荣渊举起酒杯,两只单眼皮的眼睛望望庄仰哲,忽而眯成一条缝,发出低低的、冷冷的笑声。他从一开始,就鄙视着这个男人,他原本以为,自己对庄仰哲有敌意,只是因为两人共同爱着一个任性的楚晴,而认识此人越久,他越发感觉到,事实并非如此。是庄仰哲那种属于典型王室子弟的清高,让他觉得不舒服,而且这清高的背后,还有极其阴暗的一面,连最爱的女人都可以隐瞒的一面,楚晴与此人迷恋权势的野心相比,或许都只能排第二。

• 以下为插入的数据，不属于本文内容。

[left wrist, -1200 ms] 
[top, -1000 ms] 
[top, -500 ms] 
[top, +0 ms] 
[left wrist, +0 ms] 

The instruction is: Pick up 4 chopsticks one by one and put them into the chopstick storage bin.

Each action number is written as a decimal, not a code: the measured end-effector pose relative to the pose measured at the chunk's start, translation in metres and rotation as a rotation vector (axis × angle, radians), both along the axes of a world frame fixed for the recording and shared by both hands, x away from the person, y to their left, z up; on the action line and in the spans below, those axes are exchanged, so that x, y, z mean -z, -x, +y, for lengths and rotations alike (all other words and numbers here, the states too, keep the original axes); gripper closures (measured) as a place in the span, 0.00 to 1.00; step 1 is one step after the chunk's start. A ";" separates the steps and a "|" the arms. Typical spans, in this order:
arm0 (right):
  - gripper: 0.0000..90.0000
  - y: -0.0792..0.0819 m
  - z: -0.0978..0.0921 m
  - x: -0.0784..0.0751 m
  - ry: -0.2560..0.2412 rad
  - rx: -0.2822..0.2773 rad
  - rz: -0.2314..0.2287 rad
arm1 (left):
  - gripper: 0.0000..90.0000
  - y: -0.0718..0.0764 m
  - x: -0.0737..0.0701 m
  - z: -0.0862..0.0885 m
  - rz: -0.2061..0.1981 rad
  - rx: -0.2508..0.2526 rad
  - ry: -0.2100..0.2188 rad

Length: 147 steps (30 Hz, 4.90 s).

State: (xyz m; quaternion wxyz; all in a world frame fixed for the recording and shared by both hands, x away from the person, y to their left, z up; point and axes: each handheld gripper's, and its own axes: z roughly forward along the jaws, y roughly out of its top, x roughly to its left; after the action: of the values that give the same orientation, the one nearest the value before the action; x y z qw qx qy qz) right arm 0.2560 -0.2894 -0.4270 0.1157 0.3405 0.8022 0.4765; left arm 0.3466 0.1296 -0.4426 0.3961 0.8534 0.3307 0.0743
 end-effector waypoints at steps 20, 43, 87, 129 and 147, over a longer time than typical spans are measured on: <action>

“贤弟的气色最近真是好了不少,即使是严冬,还红光满面,看来茹夫人只进门数月,却能带给你如此之大的喜气,这桩亲事才真称得上佳偶天成。”

“你竟敢讽刺我?”

庄仰哲双眉一竖,酒杯磕在桌子上,酒水溅出几滴,他俊逸的面庞随之变作黑沉沉的颜色。

“如果不是你时时刻刻都不放过我和晴儿,非要挑拨我和她夫妻间的感情,我和她会弄成这样?荣渊,我真的很想你马上在我面前变成一堆灰烬,有你在这个世上一天,我便追不回晴儿。我娶绿茹只不过是想对她负责,我没你那么冷血,更没你那么阴毒。你知不知道,我无时不刻都在想着一件事,就是你从这世上永远消失。”

“是吗?所以,你就在贺家还没抓到某些乱党之前,抢先一步下手?”荣渊冷冷一笑,眼中透射出两道电一般的光芒。

庄仰哲心中不禁打了个寒噤,顿时睁大眼睛,勉强压低声音:“你这是什么意思?你到底,你都知道些什么?”

“这种反应?那你就是默认了?别怪我没提醒你,我是看在楚晴的面子上才对你好言相劝,赶紧收手吧。就算你有那种实力,你也斗不过贺太尉,否则,你就不会被我查到,你在私下里干那种勾当。”

“姓荣的,你——”

“庄仰哲,你没资格教训我,也没资格跟我谈任何事。”

荣渊展开折扇,一阵风扇到对方脸上,庄仰哲顿觉寒冷刺骨。

“我告诉你这件事,是的决定,但听不听人劝,却要你自己去决定。然而,我必须最后赠你一句,倘若你再继续做那些本不该由你去做的勾当,莫说追回楚晴,她只会离你越来越远。你要明白,你和我是完全不同的两种男人,有些事楚晴可以容许我做,却永远不容许你去做,你若不信,就等着瞧吧。”